The conflict between caching and tracking on the web

The web user privacy story of the recent past has been the news about web tracking companies that are using ETag and Last-Modified headers to covertly track users. In the process of thinking about the issue and writing yesterday's entry, I've come to the probably unsurprising conclusion that there is a fundamental conflict between browser caching and avoiding tracking.

The attacks on ETag and Last-Modified are the tip of an iceberg. Both of these headers are quite convenient for tracking because the browser will directly store them and report them back to the server, which means that you can encode a value into them and then recover it later. But cache state itself is also stored information, and the very nature of caching means that the browser has to report the information back to the server if the cache is going to do any good.

This leads directly to the conflict: the more effective the browser cache is, the easier it is to use the browser cache contents to track you. Conversely, all of the methods of making this tracking harder have the necessary effect of making your browser cache less effective. To make yourself completely untrackable, in theory you need to have no browser cache.

(In practice I think that what you really need to do is inject enough noise into the tracking process that it can't reliably tell people apart. However this rapidly gets into an arms race between the two sides, with the tracking side storing and reading back more and more redundant information in order to defeat noise-injection things like browsers that drop random entries from their cache.)

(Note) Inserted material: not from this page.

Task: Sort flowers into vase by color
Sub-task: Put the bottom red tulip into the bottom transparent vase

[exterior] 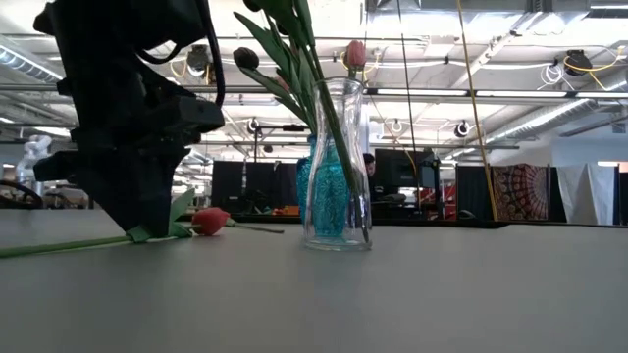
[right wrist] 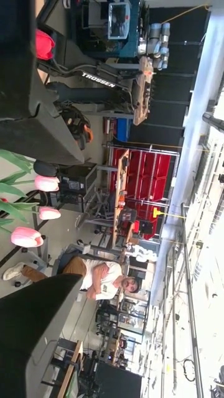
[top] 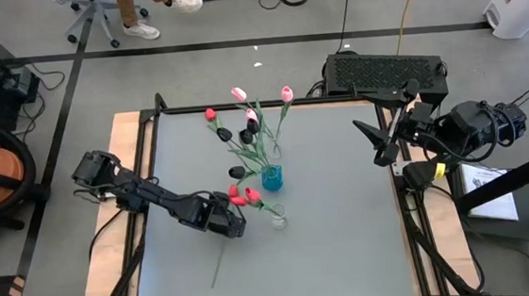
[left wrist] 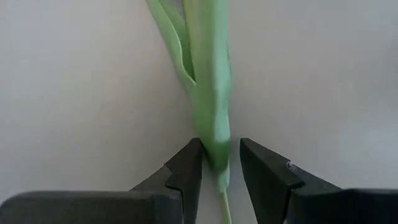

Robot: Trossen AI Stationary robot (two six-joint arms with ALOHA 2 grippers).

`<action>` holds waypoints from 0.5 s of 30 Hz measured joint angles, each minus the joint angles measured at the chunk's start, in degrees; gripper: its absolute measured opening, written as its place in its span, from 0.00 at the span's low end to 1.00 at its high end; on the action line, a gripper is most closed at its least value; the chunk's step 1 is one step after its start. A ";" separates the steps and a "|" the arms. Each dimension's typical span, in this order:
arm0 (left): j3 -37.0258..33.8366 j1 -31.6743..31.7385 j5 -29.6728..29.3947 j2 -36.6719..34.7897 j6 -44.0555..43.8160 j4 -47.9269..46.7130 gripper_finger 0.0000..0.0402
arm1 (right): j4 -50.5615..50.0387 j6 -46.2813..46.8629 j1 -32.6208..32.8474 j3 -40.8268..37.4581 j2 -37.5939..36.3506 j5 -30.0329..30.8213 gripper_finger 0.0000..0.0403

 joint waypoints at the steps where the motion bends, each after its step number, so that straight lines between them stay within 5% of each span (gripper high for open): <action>1: 0.00 -0.08 0.00 0.04 -0.03 0.03 0.29 | -0.03 0.00 -0.01 0.00 0.02 -0.02 0.73; 15: 0.02 -0.10 0.45 0.09 -0.01 -0.18 0.25 | -0.04 0.01 0.00 0.00 0.00 -0.01 0.73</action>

Thus I'm very doubtful that technical countermeasures in browsers can defeat this sort of 'undeletable' tracking; the only technical countermeasure that I see being fully effective is to have no long-lived cache at all. This is only viable in some environments, so I don't expect browsers to make it a default.

(This doesn't mean that we're doomed; it means that we have to use non-technical solutions to the problem, like publicity, shaming, and so on.)

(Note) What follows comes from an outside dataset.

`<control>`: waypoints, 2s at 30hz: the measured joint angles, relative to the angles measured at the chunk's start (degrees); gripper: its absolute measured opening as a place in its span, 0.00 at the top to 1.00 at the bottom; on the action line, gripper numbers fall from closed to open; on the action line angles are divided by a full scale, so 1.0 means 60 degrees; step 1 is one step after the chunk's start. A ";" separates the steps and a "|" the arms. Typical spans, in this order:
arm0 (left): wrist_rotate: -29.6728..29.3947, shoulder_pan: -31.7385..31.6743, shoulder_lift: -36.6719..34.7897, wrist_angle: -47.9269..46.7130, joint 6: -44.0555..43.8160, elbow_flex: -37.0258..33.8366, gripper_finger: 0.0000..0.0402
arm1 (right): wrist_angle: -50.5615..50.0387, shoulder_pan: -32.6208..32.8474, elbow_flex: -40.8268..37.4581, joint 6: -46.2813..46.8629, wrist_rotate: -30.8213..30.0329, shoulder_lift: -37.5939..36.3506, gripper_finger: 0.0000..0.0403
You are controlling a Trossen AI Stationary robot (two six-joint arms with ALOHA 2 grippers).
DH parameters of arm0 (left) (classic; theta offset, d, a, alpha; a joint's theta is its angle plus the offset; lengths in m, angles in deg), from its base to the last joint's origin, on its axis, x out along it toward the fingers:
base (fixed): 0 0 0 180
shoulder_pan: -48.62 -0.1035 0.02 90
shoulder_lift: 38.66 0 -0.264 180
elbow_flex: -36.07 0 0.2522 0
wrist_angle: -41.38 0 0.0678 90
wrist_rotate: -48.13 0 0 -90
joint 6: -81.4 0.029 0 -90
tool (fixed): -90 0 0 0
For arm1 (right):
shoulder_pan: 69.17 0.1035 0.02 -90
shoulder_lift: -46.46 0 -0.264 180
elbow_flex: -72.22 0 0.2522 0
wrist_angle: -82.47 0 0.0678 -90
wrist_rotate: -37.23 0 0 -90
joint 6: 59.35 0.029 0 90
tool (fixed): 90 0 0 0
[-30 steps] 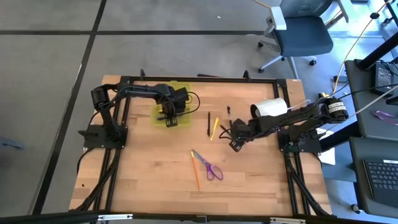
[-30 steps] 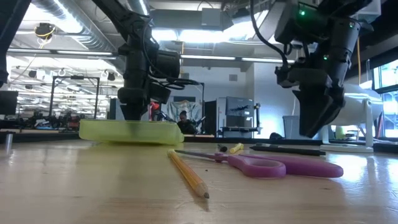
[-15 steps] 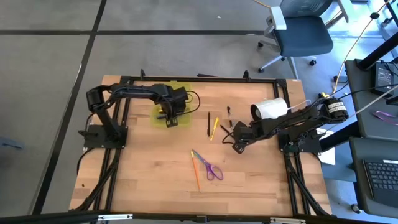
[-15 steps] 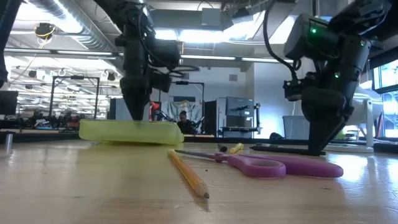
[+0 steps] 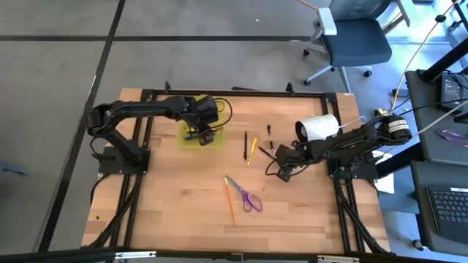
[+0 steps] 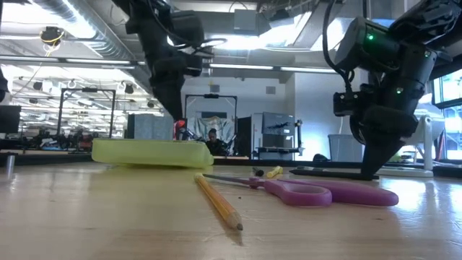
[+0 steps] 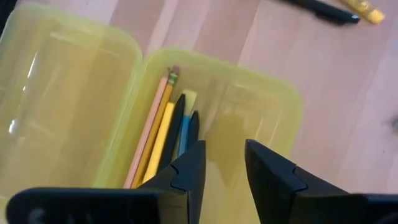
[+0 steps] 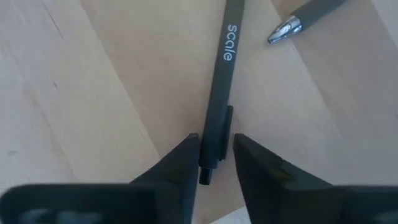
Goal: Pick & place school supplies into a supply box
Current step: Put the black pen into the yellow supply box
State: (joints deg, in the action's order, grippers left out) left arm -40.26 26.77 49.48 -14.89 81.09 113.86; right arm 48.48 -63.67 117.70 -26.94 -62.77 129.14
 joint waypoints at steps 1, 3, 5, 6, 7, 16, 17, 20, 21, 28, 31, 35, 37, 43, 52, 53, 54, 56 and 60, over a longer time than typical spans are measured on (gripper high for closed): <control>0.0000 0.0028 -0.0028 0.0044 0.0000 0.0000 0.74 | 0.0007 0.0000 -0.0003 -0.0016 0.0004 0.0000 0.76; -0.0005 0.0115 -0.0051 0.0280 -0.0053 0.0000 0.75 | 0.0010 -0.0004 -0.0004 -0.0024 0.0007 0.0007 0.81; -0.0007 0.0190 -0.0051 0.0339 -0.0229 0.0000 0.74 | 0.0004 -0.0004 -0.0006 -0.0103 0.0010 0.0007 0.85; -0.0009 0.0232 -0.0051 0.0368 -0.0351 0.0000 0.74 | -0.0001 -0.0004 -0.0007 -0.0128 0.0011 0.0007 0.87; -0.0009 0.0280 -0.0051 0.0386 -0.0446 0.0000 0.74 | 0.0007 -0.0004 -0.0007 -0.0129 0.0011 0.0011 0.88; -0.0005 0.0843 -0.0043 0.0385 -0.0794 0.0000 0.75 | 0.0033 -0.0007 0.0002 0.0050 0.0081 0.0025 0.85; 0.0029 0.0904 -0.0046 0.0405 -0.0806 0.0000 0.75 | 0.0017 -0.0007 0.0033 0.0047 0.0114 0.0028 0.86; 0.0477 0.1041 -0.0181 0.0635 -0.0856 0.0000 0.77 | -0.0080 -0.0007 0.0237 -0.0030 0.0180 0.0041 0.87; 0.0683 0.1099 -0.0224 0.0876 -0.0860 0.0000 0.77 | -0.0104 -0.0007 0.0321 -0.0117 0.0234 0.0055 0.87; 0.1730 0.1588 -0.0398 0.2648 -0.0838 0.0000 0.79 | -0.0124 0.0035 0.1167 -0.0483 0.0496 0.0073 0.87; 0.1712 0.1751 -0.0404 0.3245 -0.0757 0.0000 0.79 | -0.0095 0.0150 0.1462 -0.0518 0.0449 -0.0010 0.87; 0.1789 0.1890 -0.0408 0.3597 -0.0594 0.0000 0.79 | -0.0067 0.0346 0.1590 -0.0514 0.0372 -0.0503 0.87; 0.1979 0.1905 -0.0408 0.3684 -0.0574 0.0000 0.80 | -0.0062 0.0452 0.1596 -0.0493 0.0121 -0.0923 0.87; 0.2885 0.2041 -0.0408 0.5174 -0.0354 0.0000 0.82 | 0.0042 0.0716 0.1610 -0.0425 -0.0917 -0.2346 0.87; 0.2420 0.2288 -0.0418 0.5529 -0.0425 0.0000 0.83 | 0.0136 0.0889 0.1618 -0.0450 -0.2333 -0.4416 0.89; 0.2320 0.2331 -0.0415 0.5737 -0.0560 0.0000 0.82 | 0.0283 0.0895 0.1618 -0.0492 -0.2399 -0.4574 0.89; 0.2267 0.2384 -0.0418 0.5984 -0.0679 0.0000 0.82 | 0.0471 0.0896 0.1618 -0.0562 -0.2457 -0.4703 0.89; 0.2229 0.2473 -0.0415 0.6582 -0.0853 0.0000 0.81 | 0.0872 0.0896 0.1618 -0.0802 -0.2491 -0.4861 0.89; 0.2178 0.2646 -0.0415 0.7699 -0.0976 0.0000 0.79 | 0.1568 0.0896 0.1618 -0.1332 -0.2492 -0.4896 0.89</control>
State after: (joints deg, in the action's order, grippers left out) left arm -27.19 42.65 46.99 31.31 75.23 113.86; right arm 57.89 -58.30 127.41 -34.93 -77.72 99.76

(I doubt that this is new to web privacy people.)

CachingVersusTracking written at 01:25:45; Add Comment

2011-08-20

Why browsers can't really change or validate Last-Modified

Quoting from Nik Cubrilovic's Persistant and Unblockable Cookies Using HTTP Headers (via Hacker News):

I will be filing a bug report with the open source browsers and requesting that the date is parsed properly. This won't completely solve the problem, since users can still be tracked by setting a unique datetime - but perhaps one of the more innovative browsers will come up with a solution where the time is rounded off to the nearest hour, and some basic sanity checking is done.

There's two issues here, validating Last-Modified and changing it. As it happens, I feel that changing Last-Modified is basically impossible for the browser to do in a way that is both safe and useful.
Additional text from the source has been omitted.